Ashcroft's War

March 1, 2005

Should physicians be permitted to assist a terminally ill patient commit suicide?

Should physicians be permitted to assist a terminally ill and mentally competent patient in committing suicide? This highly contentious issue has been working its way through our courts and legislatures, and it's about to come to a head.

In 1997, the U.S. Supreme Court ruled 9-0 that there is no constitutional right to physician-assisted suicide, meaning laws could be passed banning the practice. But the court left open the possibility that states could pass laws permitting it.
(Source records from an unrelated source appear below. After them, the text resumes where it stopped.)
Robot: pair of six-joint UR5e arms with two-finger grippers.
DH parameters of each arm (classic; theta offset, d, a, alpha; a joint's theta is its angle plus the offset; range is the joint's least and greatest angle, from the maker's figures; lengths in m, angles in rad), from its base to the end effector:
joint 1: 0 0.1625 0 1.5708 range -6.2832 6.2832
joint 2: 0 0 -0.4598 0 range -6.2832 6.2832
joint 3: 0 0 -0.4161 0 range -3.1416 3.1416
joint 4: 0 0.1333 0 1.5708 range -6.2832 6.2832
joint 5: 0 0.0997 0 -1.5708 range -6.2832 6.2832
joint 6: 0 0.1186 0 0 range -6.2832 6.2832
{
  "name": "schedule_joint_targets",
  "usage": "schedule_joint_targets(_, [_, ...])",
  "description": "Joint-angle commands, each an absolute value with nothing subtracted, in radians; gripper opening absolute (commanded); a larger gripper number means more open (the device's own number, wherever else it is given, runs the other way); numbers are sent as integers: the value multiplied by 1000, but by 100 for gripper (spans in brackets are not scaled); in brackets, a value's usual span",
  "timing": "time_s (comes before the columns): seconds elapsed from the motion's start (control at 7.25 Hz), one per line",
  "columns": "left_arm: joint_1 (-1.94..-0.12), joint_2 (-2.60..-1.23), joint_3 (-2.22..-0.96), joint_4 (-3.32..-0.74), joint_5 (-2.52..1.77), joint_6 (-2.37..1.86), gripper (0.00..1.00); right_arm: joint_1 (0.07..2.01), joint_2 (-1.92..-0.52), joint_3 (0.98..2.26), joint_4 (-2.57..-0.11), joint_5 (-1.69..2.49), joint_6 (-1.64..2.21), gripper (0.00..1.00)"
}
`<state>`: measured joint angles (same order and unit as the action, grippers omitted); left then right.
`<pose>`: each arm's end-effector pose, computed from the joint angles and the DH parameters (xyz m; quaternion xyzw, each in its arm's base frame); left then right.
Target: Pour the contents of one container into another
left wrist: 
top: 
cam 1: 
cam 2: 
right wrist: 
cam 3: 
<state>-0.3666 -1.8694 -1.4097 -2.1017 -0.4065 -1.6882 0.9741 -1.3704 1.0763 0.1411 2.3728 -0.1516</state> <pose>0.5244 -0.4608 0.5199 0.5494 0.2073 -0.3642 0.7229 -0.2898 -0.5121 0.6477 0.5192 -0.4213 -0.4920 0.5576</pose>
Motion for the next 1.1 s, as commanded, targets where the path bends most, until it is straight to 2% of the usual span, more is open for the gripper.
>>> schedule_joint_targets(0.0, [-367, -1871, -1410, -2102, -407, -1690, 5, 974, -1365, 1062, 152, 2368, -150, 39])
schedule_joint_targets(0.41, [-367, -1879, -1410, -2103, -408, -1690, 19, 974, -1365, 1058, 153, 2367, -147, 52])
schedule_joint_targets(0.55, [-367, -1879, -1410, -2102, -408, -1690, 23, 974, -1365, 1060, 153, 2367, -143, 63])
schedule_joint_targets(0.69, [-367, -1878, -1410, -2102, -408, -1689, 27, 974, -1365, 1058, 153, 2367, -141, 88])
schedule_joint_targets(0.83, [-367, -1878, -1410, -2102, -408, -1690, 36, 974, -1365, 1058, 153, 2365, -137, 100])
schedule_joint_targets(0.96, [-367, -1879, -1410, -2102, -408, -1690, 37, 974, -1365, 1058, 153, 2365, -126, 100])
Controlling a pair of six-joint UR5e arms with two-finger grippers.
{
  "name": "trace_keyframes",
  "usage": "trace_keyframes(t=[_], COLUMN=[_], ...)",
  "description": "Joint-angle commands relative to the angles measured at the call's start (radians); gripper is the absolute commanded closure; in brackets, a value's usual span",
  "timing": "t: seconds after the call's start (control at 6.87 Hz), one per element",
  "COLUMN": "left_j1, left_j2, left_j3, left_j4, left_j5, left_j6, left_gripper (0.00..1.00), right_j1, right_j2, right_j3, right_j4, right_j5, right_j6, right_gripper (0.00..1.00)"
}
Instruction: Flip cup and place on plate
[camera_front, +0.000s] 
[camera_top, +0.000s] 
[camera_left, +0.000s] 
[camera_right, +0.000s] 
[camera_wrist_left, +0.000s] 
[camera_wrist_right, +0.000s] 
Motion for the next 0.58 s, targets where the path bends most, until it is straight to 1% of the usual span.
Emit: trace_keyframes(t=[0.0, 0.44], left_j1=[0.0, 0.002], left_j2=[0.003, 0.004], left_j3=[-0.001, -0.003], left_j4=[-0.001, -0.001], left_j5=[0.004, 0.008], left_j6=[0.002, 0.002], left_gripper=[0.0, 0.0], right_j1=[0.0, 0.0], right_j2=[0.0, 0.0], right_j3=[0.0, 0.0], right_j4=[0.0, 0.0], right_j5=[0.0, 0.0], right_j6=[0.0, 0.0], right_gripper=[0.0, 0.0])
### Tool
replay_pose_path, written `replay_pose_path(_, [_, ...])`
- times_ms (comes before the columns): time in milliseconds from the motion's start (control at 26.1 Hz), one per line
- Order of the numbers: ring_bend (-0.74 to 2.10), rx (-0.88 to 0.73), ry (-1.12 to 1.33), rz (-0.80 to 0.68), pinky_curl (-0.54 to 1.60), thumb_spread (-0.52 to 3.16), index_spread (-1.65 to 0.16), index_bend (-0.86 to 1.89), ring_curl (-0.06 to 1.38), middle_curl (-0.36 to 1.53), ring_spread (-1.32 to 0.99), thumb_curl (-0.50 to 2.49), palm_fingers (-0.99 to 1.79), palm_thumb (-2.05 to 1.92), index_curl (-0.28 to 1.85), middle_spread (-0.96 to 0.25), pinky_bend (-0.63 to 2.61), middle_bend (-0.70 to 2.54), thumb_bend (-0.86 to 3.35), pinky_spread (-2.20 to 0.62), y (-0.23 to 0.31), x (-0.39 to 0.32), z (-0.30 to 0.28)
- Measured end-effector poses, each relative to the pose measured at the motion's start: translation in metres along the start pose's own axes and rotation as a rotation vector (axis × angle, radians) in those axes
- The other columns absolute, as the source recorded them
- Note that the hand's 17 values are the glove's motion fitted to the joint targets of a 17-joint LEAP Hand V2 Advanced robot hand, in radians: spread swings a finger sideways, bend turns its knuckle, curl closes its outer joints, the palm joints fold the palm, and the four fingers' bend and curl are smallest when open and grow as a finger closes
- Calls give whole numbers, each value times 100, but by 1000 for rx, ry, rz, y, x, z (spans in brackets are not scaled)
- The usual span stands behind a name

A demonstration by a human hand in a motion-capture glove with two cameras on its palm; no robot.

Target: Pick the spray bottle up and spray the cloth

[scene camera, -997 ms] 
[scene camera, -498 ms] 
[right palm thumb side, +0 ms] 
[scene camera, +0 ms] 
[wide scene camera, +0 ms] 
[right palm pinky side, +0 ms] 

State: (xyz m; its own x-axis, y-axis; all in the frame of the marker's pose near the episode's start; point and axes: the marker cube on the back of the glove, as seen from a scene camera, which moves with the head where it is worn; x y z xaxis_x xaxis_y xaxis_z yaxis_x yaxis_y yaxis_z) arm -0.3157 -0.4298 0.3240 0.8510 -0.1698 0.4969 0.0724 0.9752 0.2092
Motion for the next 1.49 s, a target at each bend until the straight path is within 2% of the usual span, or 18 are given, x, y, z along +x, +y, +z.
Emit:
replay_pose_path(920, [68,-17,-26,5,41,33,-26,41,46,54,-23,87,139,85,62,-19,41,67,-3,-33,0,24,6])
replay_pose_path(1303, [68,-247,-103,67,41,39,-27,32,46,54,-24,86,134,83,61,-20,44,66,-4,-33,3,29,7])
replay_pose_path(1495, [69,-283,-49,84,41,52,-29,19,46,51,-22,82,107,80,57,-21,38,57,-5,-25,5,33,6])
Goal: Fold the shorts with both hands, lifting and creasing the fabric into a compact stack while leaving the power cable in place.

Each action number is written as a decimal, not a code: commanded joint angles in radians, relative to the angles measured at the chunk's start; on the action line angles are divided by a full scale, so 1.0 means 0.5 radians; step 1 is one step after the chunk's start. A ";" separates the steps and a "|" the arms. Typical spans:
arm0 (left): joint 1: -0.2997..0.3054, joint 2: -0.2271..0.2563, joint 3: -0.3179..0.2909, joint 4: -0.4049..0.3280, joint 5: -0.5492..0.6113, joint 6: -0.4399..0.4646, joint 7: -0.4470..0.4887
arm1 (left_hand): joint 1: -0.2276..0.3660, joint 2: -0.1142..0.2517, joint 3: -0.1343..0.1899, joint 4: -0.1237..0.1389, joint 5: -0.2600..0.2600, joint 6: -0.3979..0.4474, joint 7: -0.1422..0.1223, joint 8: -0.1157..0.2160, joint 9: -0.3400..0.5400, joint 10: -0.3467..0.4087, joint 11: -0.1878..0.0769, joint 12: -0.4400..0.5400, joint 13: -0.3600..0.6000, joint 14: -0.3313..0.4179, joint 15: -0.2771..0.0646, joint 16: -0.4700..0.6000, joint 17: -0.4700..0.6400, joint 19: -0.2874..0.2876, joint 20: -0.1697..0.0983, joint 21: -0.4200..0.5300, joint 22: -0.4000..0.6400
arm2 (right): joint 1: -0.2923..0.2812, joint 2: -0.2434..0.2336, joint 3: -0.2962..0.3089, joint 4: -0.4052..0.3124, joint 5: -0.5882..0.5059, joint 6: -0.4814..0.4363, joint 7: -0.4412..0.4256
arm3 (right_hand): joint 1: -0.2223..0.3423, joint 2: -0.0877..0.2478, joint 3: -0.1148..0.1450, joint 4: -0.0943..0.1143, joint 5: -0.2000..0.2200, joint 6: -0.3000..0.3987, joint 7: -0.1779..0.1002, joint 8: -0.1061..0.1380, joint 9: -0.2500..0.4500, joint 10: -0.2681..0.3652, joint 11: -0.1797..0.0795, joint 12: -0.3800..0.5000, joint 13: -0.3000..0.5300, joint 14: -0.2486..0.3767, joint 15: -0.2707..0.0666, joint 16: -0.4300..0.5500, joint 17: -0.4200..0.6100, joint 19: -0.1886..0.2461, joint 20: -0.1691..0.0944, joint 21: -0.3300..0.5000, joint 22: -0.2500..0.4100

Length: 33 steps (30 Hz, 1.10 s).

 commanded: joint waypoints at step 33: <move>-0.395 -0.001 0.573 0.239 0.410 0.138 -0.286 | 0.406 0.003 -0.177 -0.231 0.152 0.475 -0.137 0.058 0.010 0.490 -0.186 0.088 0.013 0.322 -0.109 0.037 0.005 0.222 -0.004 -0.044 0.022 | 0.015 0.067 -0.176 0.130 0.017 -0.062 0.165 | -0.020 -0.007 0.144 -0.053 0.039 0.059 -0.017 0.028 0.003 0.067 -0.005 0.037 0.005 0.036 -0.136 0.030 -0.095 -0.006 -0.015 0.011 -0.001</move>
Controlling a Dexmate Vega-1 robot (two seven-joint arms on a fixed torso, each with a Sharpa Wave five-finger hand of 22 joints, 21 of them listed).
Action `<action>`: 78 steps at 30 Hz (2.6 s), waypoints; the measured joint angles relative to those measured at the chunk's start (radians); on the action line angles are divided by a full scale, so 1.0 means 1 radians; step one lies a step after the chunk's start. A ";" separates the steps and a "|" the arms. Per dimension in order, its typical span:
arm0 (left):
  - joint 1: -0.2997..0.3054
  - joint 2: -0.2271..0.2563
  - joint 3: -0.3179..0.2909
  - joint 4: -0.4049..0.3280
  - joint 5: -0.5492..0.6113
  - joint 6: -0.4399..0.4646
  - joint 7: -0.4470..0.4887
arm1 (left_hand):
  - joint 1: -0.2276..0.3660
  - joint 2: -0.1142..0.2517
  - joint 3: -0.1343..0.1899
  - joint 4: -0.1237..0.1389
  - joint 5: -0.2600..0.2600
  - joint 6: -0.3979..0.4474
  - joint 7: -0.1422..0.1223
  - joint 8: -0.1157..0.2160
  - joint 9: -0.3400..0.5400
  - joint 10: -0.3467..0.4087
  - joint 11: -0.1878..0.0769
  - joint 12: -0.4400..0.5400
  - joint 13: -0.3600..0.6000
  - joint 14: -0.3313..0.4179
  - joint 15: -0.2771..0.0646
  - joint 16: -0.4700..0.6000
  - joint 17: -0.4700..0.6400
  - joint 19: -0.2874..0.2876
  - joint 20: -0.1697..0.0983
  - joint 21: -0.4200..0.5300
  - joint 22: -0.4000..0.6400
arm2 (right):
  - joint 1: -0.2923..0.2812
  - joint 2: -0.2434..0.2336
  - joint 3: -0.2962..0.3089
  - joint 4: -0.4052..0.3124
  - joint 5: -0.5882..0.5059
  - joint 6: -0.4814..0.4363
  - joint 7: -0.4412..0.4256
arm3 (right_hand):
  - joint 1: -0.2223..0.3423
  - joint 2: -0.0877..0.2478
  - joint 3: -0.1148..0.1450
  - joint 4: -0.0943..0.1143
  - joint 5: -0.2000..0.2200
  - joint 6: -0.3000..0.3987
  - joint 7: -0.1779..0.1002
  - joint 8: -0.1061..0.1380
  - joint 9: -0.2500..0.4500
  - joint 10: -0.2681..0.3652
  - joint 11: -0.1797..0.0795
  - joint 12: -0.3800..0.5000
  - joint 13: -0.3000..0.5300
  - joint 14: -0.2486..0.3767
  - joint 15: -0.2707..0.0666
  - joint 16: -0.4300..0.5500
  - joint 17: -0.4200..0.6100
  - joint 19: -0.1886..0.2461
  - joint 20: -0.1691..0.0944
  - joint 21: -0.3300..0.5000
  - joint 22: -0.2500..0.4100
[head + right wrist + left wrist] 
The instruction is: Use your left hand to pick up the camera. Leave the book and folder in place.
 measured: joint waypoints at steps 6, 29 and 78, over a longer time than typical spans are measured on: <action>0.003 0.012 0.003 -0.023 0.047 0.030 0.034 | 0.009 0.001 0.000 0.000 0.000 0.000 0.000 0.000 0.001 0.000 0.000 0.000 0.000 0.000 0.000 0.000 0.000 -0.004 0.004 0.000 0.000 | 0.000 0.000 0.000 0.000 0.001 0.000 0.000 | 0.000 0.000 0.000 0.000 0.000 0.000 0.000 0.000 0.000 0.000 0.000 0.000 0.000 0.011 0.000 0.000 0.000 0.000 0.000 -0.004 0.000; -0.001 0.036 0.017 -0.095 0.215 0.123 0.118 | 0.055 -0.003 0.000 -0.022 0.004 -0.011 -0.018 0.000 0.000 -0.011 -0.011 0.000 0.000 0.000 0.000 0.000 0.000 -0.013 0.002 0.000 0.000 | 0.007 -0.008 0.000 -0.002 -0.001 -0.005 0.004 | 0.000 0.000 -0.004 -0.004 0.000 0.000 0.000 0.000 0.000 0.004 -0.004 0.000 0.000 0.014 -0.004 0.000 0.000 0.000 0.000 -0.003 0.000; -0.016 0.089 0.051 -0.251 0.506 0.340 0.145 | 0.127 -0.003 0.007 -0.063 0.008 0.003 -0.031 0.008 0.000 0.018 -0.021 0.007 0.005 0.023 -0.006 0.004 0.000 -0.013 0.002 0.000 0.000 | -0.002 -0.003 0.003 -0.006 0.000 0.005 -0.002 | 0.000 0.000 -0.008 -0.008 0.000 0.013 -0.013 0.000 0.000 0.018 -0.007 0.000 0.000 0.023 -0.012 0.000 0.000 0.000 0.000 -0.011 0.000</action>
That same year, Oregon voters overwhelmingly approved the Death With Dignity Act. Oregon is the only state where physicians may prescribe a lethal dose of medicine for a patient to self-administer; two doctors must first confirm both that the patient has less than six months to live and is mentally competent to make that request.

Soon after the Oregon measure was approved, Sen. John Ashcroft (R-Mo.) tried to block the Oregon law but was rebuffed by then-Attorney General Janet Reno.

When Ashcroft got Reno's job in 2001 after losing his reelection bid, he decreed that assisting suicide is not a "legitimate medical purpose" for dispensing drugs. The Justice Department threatened to revoke medical licenses of physicians who assisted in a suicide.
But the federal courts blocked Ashcroft, saying he had exceeded his authority because the regulation of medical licenses is a state matter. 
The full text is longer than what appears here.